Liu Guoqiang: As one of the few countries in the major economies that implements normalized monetary policies, China still has ample room for monetary policy, and its toolboxes have sufficient reserves. We have the confidence and ability to hedge the impact of the epidemic. In the next step, the People's Bank of China will continue to make overall plans for the "six stability", scientifically grasp the counter-cyclical adjustment efforts, prudent and appropriate monetary policy, be honest and innovative, and be brave to take responsibility, seek dynamic balance among multiple goals, and use reforms to unblock it. Monetary policy transmission, properly responding to the short-term downward pressure on the economy, while resolutely refraining from "flooding floods", minimizing the impact of the epidemic on the economy as much as possible, ensuring that the economy operates in a reasonable range, and working hard to complete the various tasks of economic and social development this year.
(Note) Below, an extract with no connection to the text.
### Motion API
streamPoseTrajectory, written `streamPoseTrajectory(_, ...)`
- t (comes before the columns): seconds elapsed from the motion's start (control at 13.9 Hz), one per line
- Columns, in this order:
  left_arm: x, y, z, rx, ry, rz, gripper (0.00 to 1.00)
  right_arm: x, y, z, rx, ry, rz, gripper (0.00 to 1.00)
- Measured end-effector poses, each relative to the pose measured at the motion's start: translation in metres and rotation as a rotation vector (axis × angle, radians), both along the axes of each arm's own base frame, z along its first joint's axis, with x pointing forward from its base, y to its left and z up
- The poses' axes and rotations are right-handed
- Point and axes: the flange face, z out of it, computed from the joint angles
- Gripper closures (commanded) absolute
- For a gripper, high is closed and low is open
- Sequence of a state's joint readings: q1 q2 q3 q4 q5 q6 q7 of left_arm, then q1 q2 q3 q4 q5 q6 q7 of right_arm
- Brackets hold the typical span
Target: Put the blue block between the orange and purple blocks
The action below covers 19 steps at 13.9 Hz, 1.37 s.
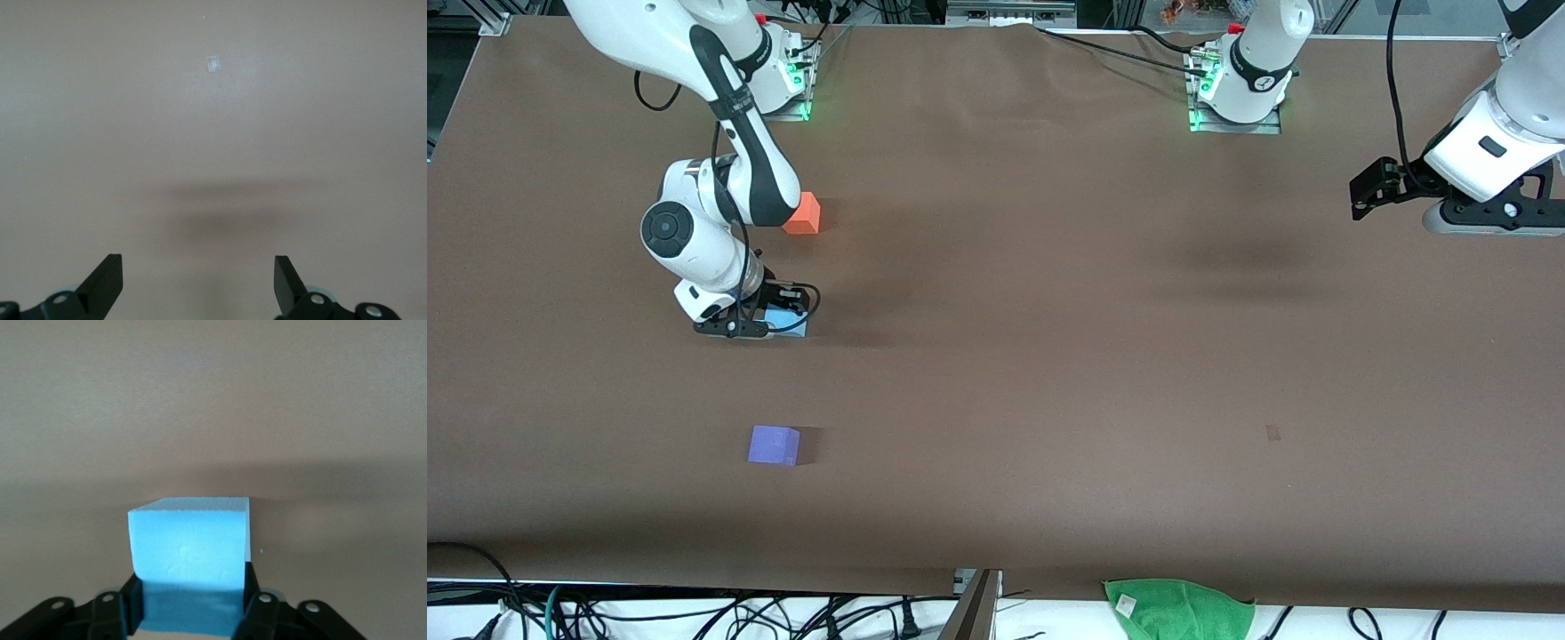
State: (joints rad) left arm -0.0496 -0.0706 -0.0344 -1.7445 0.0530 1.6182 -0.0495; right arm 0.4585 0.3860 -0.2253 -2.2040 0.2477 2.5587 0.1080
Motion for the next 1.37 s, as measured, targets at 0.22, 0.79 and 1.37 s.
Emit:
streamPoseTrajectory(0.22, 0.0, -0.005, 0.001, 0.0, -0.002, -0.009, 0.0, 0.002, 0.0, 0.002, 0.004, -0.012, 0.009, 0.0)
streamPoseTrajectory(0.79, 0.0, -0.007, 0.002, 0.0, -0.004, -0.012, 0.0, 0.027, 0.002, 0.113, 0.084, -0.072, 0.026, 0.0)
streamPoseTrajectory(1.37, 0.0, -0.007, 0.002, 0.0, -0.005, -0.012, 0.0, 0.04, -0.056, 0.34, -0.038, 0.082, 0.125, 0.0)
First, continue to make good use of the special refinancing policy. Support targeted key companies on the list to fight the epidemic, and give preference to small and medium-sized banks, improve the efficiency of loan review and lending, and ensure that the actual financing cost of the company falls below 1.6%.

The second is to play a supporting role in structural monetary policy tools. Supporting agriculture, supporting small refinancing and rediscounting tools is not a list system, but is inclusive. We will adopt market-oriented support methods for qualified enterprises, and design targeted resumption and resumption support based on different regions and industries. Program. The inclusive financial target reduction will also undergo annual dynamic adjustments in the near future. More qualified banks are expected to enjoy preferential policy support, which will further release the liquidity of the banking system.

The third is to further play a supporting role of policy banks. Development banks should increase special credit support for manufacturing enterprises and their resumption of production. The Export-Import Bank shall provide special support to import-export enterprises that have been greatly affected by Sino-US economic and trade frictions or affected by the epidemic. The Agricultural Development Bank shall specifically support the development of the entire industrial chain of live pigs, fill the financing gap in commercial finance, and meet the demand for live pig production funds during epidemic prevention and control.

The fourth is to maintain a reasonable and sufficient liquidity to guide the overall market interest rate downward. Comprehensive use of open market operations, medium-term borrowing facilities, standing loan facilities and other tools to keep the total amount reasonable. We will give play to the guiding role of policy interest rates reasonably, advance LPR reform to unlock potential, and promote cost reduction to show further results.

Fifth, according to the actual situation of epidemics in different regions, research on measures such as unified and automatic rollover of loans already issued. Do not report overdue records of corporate loans affected by the epidemic and fail to make timely repayments, and provide preferential policies in the classification of loan risks. Encourage financial institutions and enterprises to negotiate and reduce the new loan interest rates, and increase the financial impact on the enterprises affected by the epidemic. Support.